Dans le sillage d’Inter-urgences, Action praticiens hôpital (APH) et Jeunes médecins appellent les médecins et pharmaciens hospitaliers à soutenir la journée d’action du 26 septembre. Et ça n’est que le début.

Ça ne suffit pas du tout. C’est en résumé le message d’APH et de Jeunes médecins sur la réponse apportée par Agnès Buzyn à la crise des urgences.

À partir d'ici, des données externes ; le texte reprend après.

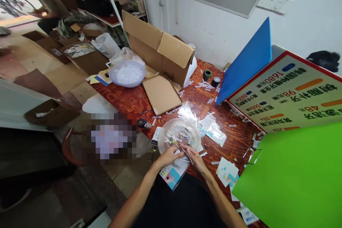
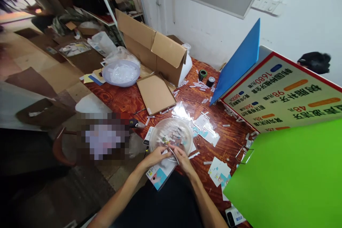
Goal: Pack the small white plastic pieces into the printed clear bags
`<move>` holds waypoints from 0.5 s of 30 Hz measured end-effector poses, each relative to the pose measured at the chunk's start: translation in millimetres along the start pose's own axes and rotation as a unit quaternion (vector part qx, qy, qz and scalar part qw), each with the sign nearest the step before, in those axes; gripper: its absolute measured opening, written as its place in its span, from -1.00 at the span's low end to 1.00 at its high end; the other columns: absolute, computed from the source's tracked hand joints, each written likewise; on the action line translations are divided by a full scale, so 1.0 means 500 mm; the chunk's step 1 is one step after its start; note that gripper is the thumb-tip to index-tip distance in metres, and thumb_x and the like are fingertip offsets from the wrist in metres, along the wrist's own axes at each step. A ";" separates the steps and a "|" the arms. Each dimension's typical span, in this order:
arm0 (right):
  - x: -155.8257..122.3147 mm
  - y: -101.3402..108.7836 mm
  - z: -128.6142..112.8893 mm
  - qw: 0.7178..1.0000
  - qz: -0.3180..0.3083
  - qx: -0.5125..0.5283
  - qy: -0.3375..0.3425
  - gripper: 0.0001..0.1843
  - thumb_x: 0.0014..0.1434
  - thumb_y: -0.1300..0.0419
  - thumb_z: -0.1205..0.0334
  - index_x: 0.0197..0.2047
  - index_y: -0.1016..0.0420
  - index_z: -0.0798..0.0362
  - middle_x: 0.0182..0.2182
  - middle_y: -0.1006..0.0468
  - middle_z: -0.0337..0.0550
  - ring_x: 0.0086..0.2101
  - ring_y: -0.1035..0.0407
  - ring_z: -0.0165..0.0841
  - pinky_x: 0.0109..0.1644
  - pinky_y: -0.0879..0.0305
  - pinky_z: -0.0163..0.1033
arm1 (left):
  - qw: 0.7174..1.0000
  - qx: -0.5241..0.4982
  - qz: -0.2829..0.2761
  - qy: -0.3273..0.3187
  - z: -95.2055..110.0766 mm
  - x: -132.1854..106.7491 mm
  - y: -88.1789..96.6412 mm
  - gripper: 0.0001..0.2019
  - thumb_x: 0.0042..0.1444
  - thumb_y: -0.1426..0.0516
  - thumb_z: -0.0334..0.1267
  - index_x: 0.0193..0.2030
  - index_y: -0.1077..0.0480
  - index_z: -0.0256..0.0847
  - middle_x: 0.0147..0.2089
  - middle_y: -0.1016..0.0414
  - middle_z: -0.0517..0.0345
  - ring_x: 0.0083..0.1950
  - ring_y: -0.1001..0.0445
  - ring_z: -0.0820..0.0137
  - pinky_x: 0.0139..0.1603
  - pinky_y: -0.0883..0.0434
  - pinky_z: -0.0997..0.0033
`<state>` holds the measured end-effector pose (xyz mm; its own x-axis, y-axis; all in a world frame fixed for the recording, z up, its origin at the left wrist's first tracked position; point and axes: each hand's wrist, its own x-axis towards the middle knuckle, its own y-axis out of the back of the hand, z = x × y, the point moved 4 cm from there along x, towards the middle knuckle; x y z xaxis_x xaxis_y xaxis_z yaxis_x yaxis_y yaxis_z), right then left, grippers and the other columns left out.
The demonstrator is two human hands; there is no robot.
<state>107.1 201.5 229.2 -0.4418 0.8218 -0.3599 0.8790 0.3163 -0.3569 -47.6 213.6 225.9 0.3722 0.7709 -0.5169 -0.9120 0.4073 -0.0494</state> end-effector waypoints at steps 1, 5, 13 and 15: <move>0.004 -0.007 0.009 0.999 -0.027 0.009 -0.025 -0.38 0.30 -0.02 -0.33 0.11 -0.57 -0.08 0.20 -0.48 -0.05 0.27 -0.23 -0.14 0.40 -0.01 0.03 | 1.000 -0.020 0.012 0.003 -0.011 -0.006 0.007 -0.52 0.02 -0.28 0.14 -0.17 -0.57 -0.28 -0.20 -0.58 0.06 -0.16 -0.44 0.26 -0.11 -0.34 0.37; 0.065 -0.009 0.047 0.983 -0.111 -0.120 -0.081 -0.22 0.38 0.32 -0.34 0.21 -0.49 -0.10 0.12 -0.53 0.00 0.11 -0.40 -0.18 0.24 -0.25 0.05 | 0.991 -0.109 0.076 0.031 -0.058 -0.041 0.036 -0.46 -0.02 -0.29 0.23 -0.26 -0.55 -0.31 -0.29 -0.56 0.06 -0.27 -0.44 0.31 -0.24 -0.33 0.40; 0.311 0.077 0.161 0.882 0.021 -0.463 -0.080 -0.69 0.28 -0.08 0.30 0.03 -0.49 0.22 0.06 -0.48 0.30 0.19 -0.18 0.00 0.34 0.06 0.10 | 0.930 -0.278 0.235 0.052 -0.117 -0.110 0.099 -0.31 -0.08 -0.25 0.38 -0.13 -0.45 -0.27 -0.27 -0.55 0.07 -0.29 -0.50 0.34 -0.21 -0.42 0.36; 0.322 0.090 0.186 0.873 0.029 -0.479 -0.084 -0.72 0.19 -0.10 0.41 -0.04 -0.50 0.19 0.02 -0.49 0.28 0.19 -0.15 0.00 0.35 0.13 0.07 | 0.922 -0.292 0.250 0.053 -0.121 -0.122 0.110 -0.31 -0.19 -0.37 0.28 -0.12 -0.44 -0.27 -0.26 -0.56 0.08 -0.30 -0.51 0.32 -0.20 -0.45 0.33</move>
<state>58.8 303.8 74.9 -0.3405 0.7946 -0.5026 0.6117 0.5931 0.5234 -130.7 159.3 203.2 -0.1098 0.7261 -0.6787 -0.9137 -0.3425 -0.2186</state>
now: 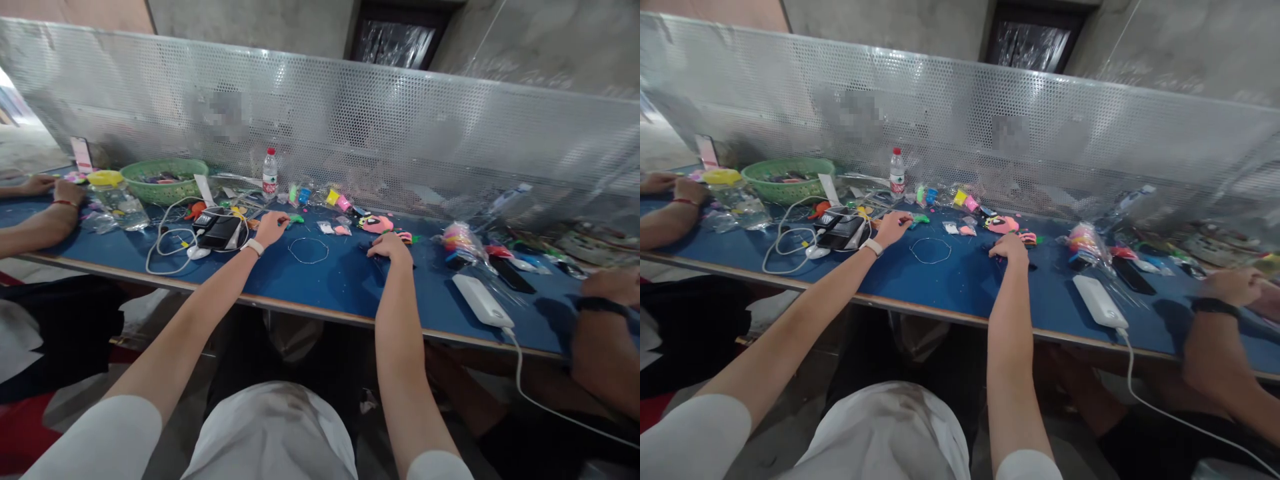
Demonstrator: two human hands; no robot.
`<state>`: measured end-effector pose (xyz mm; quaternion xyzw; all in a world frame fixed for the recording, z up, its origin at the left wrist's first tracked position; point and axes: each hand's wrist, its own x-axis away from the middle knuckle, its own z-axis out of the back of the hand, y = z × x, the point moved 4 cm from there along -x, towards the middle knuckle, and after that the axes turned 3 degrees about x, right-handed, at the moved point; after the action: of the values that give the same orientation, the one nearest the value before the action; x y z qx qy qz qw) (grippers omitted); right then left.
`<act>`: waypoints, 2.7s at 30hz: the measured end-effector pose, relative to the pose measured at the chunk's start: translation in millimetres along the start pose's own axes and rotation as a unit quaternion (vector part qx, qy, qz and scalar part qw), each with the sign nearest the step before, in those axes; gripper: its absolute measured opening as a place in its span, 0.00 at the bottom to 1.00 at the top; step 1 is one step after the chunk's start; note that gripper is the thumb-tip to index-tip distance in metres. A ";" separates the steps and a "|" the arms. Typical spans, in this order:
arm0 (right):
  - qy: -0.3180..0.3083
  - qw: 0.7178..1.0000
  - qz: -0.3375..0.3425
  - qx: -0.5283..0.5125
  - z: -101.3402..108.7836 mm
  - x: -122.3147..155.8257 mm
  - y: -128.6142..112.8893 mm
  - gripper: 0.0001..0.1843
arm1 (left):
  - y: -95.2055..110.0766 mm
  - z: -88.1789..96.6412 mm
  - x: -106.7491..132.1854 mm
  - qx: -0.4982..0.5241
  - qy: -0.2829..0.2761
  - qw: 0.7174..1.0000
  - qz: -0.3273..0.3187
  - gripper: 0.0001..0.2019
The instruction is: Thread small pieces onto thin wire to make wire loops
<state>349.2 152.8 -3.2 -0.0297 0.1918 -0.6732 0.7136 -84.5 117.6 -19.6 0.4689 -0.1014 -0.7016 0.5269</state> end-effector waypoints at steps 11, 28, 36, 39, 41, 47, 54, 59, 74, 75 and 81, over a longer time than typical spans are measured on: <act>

Pour le faire savoir, ils appellent tous deux les hospitaliers, médecins comme pharmaciens, à gonfler les rangs du collectif Inter-urgences lors de la journée de mobilisation du 26 septembre.
 
Ce dernier a lancé un appel national, estimant comme les deux syndicats, que « les propositions de Madame Buzyn, ministre de la Santé et de la Solidarité, ne répondent en rien aux problématiques des urgences en l’état actuel de la situation ».

Des réponses, sinon…

« L’hôpital public est en train d’agoniser sous les yeux de nos gouvernants qui refusent de prendre les mesures qui s’imposent », lancent de leur côté APH et Jeunes médecins dans un communiqué. « Économies sur les structures et les personnels », absence de revalorisation des carrières, fermetures de lits… Les deux syndicats dénoncent des décisions qui ont aggravé les conditions de travail des personnels médicaux et non médicaux, le recours croissant à l’intérim médical et « des situations extrêmement préjudiciables pour les patients ».
 
Ils exigent que soit revu largement à la hausse le financement des hôpitaux, au-delà de la hausse des tarifs déjà annoncée par la ministre de la Santé : + 4,5 % en 2020. Pour rétablir l’attractivité des carrières hospitalières, APH et Jeunes médecins souhaitent également entamer des négociations sur les salaires. Ils proposent de supprimer les cinq premiers échelons, et d’en rajouter un supplémentaire, afin de valoriser les début et fin de carrière. La manœuvre représenterait un gain d’environ 800 euros en début de carrière (un bond de huit ans sur le plan salarial).
 
Faute de réponses adéquates, ils avertissent le ministère : il faudra se préparer à « un mouvement d’ampleur dans le courant de l’automne ».